De EMU-systematiek werkt op een andere manier dan het baten- en lastenstelsel dat de gemeenten hanteren. Investeringen tellen bijvoorbeeld niet mee in het stelsel van baten en lasten, daarbij wordt uitgegaan van de kapitaallasten van de investeringen. Investeringen en uitgaven die worden gedekt uit reserves in een jaar tellen echter wel volledig mee in het EMU-saldo. Bij een sluitende begroting kan een gemeente daardoor toch een negatief EMU-saldo hebben. Het EMU-saldo van de gemeente Drimmelen voor 2023 komt uit op ongeveer € 1,6 miljoen positief.
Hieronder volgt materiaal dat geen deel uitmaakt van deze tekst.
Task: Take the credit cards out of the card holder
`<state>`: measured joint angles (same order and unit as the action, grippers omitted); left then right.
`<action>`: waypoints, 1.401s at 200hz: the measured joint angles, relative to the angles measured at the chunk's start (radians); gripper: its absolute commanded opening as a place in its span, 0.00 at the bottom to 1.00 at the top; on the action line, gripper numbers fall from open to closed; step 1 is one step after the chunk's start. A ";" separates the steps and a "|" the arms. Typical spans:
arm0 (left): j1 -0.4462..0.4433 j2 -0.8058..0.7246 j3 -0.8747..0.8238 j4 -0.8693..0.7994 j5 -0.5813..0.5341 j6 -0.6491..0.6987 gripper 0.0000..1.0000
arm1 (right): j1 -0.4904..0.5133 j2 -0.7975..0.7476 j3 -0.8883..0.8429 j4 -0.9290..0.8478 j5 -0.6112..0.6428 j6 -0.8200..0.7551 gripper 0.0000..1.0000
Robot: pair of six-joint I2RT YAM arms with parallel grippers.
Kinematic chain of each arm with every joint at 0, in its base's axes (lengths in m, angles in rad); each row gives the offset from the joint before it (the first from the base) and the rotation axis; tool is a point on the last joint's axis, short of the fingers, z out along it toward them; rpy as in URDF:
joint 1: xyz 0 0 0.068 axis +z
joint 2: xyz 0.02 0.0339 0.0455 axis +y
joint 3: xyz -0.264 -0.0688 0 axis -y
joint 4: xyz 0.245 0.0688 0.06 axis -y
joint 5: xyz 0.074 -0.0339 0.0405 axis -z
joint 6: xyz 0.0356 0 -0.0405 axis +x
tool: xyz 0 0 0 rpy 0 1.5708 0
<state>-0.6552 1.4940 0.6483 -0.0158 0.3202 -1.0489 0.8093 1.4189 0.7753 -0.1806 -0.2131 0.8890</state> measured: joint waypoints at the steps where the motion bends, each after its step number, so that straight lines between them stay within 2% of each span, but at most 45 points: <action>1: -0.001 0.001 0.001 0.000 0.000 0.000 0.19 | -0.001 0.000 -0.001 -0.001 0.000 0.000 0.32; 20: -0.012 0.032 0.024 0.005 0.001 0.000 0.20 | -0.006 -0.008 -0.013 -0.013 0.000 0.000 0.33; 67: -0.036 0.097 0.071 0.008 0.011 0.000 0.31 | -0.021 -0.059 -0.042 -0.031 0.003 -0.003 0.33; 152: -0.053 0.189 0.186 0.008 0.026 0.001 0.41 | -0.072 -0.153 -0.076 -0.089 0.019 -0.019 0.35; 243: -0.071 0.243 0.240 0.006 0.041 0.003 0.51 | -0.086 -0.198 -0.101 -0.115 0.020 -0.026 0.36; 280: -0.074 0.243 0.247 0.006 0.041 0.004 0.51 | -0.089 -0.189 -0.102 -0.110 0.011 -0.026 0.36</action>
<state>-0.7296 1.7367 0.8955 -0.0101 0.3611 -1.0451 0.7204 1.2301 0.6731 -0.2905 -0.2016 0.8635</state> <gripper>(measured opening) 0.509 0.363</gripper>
Het betekent dat in EMU-termen de inkomsten ongeveer € 1,6 miljoen groter zijn dan de uitgaven.

In de septembercirculaire van 2022 is de EMU referentiewaarde voor de gemeente Drimmelen -/- €  2.676.000 waardoor de referentiewaarde alleen in 2022 en 2024 wordt overschreden. Er staat op dit moment geen sanctie op het overschrijden van de referentiewaarden. De EMU-referentiewaarde is geen norm, maar een indicatie van het aandeel van de gemeente in de gezamenlijke tekortnorm.